++++ Provided material

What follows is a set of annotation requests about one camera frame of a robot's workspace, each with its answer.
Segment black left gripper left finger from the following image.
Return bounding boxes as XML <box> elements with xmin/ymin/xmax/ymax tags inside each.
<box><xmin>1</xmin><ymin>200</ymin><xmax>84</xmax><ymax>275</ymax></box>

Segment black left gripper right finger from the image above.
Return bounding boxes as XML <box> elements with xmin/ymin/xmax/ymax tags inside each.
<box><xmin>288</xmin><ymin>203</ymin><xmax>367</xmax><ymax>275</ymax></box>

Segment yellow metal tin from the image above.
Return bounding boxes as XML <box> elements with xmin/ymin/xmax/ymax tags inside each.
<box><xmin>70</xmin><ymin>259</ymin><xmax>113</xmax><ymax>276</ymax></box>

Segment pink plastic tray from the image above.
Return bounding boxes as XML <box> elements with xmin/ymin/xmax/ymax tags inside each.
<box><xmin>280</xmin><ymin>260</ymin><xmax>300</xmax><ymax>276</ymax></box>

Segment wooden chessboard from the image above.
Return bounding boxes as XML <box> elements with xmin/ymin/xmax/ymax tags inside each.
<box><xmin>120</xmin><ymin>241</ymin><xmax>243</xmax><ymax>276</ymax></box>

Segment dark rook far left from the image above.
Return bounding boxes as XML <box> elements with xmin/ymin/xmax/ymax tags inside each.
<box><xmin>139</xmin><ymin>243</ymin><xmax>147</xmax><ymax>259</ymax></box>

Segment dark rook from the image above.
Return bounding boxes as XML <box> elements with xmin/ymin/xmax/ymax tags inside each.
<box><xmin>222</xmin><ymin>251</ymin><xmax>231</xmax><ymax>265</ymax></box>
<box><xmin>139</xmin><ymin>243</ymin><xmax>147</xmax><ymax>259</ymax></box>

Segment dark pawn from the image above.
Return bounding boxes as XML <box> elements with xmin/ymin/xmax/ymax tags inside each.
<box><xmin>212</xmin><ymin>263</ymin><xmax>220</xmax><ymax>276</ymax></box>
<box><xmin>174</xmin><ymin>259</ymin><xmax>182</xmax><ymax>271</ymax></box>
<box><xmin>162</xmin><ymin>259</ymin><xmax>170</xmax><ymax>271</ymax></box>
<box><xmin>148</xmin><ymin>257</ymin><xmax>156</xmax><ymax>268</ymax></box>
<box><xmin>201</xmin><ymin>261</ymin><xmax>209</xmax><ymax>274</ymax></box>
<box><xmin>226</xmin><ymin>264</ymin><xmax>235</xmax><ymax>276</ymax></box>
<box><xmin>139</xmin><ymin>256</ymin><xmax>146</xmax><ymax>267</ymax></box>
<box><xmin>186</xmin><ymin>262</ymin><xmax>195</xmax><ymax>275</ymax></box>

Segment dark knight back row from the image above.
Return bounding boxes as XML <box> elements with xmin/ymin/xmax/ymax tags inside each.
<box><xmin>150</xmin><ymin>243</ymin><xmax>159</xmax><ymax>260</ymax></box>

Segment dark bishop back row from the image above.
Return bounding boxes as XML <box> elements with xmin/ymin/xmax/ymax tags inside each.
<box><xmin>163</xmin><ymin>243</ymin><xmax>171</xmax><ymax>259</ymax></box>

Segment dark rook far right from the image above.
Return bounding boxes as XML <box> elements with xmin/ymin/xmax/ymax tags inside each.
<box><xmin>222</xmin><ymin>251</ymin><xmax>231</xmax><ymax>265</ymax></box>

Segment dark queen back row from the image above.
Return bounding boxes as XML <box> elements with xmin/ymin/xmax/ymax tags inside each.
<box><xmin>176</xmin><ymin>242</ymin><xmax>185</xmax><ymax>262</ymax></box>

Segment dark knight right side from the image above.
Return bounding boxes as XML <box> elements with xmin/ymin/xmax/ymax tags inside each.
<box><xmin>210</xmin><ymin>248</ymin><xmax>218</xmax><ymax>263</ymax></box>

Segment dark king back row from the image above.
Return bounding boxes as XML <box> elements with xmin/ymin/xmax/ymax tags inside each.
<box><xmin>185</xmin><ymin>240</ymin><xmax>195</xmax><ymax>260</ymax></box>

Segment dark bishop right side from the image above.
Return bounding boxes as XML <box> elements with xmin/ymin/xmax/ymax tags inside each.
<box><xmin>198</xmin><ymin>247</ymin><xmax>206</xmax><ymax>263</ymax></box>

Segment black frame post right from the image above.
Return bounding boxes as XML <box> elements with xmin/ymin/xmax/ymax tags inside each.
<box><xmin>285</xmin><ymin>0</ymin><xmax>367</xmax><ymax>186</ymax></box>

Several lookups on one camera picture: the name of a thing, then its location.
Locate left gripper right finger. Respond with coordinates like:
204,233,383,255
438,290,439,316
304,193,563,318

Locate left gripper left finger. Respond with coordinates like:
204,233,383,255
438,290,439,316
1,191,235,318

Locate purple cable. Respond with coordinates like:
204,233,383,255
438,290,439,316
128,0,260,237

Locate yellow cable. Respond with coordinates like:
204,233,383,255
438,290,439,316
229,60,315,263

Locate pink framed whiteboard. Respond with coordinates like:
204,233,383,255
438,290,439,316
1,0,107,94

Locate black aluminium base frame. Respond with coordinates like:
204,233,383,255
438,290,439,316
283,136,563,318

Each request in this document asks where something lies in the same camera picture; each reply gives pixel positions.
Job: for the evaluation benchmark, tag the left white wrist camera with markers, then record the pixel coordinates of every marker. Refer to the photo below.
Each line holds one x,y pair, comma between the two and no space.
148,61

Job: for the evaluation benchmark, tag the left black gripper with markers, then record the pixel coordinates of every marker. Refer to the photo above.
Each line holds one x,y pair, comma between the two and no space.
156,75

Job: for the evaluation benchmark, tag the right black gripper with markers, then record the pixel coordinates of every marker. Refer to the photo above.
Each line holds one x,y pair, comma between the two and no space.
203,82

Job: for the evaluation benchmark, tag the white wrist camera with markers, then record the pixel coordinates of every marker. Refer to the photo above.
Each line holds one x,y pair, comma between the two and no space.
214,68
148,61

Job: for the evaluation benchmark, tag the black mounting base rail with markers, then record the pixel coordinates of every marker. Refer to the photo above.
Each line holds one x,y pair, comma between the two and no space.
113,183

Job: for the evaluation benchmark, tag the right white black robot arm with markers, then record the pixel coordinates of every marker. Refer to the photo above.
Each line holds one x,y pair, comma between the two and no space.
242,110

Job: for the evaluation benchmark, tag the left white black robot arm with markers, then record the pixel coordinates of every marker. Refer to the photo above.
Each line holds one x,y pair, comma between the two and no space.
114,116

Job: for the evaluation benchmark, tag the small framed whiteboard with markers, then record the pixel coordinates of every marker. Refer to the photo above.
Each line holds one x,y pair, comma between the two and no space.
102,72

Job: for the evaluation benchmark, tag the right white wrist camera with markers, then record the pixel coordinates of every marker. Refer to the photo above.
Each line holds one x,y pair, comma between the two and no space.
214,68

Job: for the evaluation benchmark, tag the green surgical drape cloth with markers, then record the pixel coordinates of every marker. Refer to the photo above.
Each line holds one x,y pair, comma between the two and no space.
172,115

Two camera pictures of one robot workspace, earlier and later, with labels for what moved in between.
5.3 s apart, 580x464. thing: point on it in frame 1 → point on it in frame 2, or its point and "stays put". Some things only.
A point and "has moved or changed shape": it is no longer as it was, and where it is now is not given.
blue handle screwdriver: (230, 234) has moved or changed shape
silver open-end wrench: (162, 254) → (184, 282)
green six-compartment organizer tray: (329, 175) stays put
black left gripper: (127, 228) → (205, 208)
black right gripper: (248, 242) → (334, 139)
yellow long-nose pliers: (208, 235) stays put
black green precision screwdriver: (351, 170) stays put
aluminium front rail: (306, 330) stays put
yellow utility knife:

++++++++

_Instructions to follow_
Tally how many lines of the data include the word "pink". Write the number and nothing else.

_Your response_
2